Israeli authorities failed to inform parents of their children's arrest or whereabouts, the New York-based watchdog added, drawing on accounts of several children detained during intense unrest in east Jerusalem and the West Bank late last year.
HRW's Middle East director Sarah Leah Whitson urged the United States to pressure its Israeli ally to end what it said were long-standing "abusive practices".
The rights group issued the accusations as US Defence Secretary Ashton Carter began a visit to Israel.
"Israeli security forces have used unnecessary force to arrest or detain Palestinian children," it said in a report giving details of the "abusive arrests" of six children.
"Forces have choked children, thrown stun grenades at them, beaten them in custody, threatened and interrogated them without the presence of parents or lawyers, and failed to let their parents know their whereabouts."
Israel's army, when contacted by AFP, had no immediate comment on the report.
HRW said the military and justice ministry responded to its accusations and maintained that "security officials had adhered to the law in all cases, including by informing the children of their rights".
In one case, 11-year-old Rashid S, who was arrested in Israeli-annexed east Jerusalem in November, said officers put a bag over his head, kicked him and verbally abused him in Arabic, according to the rights group.
Rashid was accused of throwing stones during the months of unrest that rocked Jerusalem before and after a deadly July-August war in the Gaza Strip.
The Jerusalem riots, where security forces clashed with stone-throwing Palestinians, were accompanied by a spate of killings of both Jews and Arabs.
In the West Bank, 14-year-old girl Malak al-Khatib was violently arrested on suspicion of throwing stones at a road used by Jewish settlers, HRW quoted her mother as saying.
"Four soldiers beat her with something like a baton" during Malak's arrest until she lost consciousness, mother Khoula said.
"While on the ground, they kicked her and one soldier stepped on her neck."

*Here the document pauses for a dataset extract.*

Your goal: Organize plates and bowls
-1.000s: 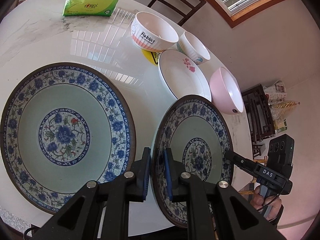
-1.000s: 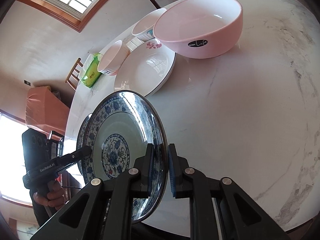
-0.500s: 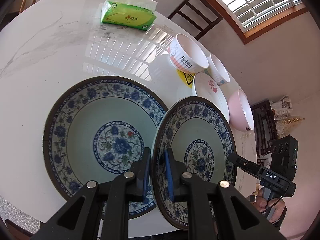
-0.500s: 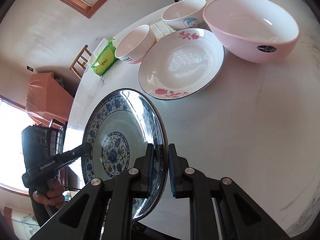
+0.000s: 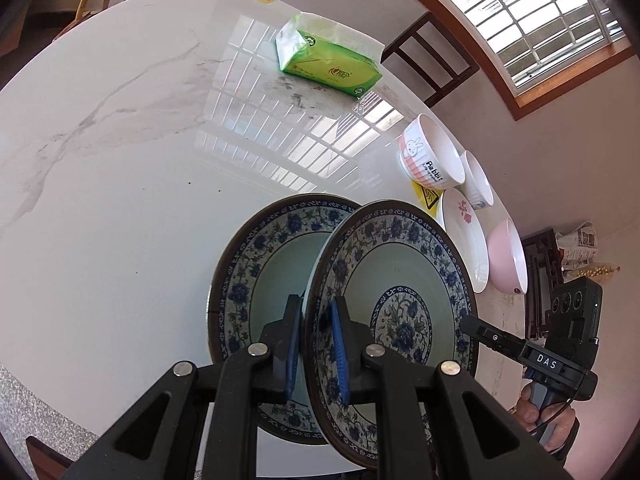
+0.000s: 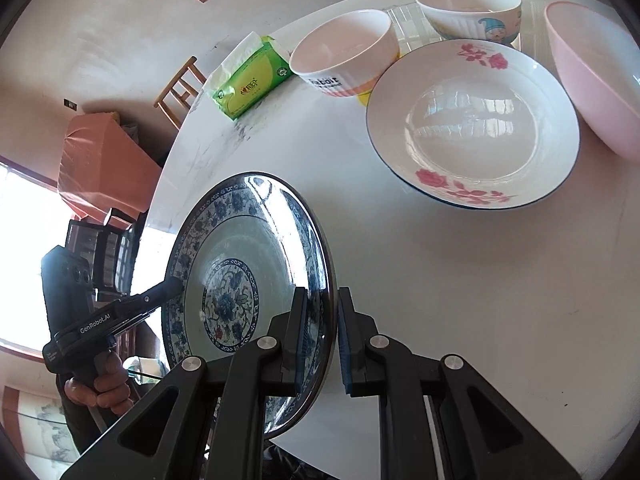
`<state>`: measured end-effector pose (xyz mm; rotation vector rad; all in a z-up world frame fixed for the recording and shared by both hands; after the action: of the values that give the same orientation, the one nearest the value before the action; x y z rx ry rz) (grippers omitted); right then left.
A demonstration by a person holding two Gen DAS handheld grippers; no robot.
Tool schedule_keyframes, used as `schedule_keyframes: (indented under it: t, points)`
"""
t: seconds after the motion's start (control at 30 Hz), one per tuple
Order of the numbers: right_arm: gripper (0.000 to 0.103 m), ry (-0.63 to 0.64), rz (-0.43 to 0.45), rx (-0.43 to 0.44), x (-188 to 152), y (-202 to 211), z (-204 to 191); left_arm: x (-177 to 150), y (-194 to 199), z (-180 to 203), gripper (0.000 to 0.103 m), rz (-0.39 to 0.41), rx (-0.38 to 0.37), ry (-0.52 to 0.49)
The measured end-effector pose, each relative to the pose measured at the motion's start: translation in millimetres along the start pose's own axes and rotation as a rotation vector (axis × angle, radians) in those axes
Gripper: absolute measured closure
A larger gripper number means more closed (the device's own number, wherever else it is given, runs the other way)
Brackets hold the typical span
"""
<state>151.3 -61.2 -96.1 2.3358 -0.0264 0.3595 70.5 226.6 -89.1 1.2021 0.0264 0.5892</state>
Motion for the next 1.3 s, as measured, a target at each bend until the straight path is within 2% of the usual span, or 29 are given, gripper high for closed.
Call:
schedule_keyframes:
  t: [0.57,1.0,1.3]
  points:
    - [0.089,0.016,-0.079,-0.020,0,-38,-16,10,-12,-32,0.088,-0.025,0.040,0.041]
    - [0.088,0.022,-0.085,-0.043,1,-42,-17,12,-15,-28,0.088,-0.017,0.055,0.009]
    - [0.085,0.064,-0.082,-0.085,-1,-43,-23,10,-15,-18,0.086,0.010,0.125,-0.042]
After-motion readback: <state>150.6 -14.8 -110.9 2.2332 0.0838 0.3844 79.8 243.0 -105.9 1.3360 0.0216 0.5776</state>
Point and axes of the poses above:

In every case HRW documented, the Palestinian families said Israeli authorities "did not inform parents of the child's arrest and interrogated the children without permitting them to speak to a parent or lawyer prior to the interrogation".
Three children "said they signed confessions written in Hebrew, a language they do not understand, after interrogators threatened them".
Children urinated on themselves out of fear during the arrests, and had nightmares afterwards, it said.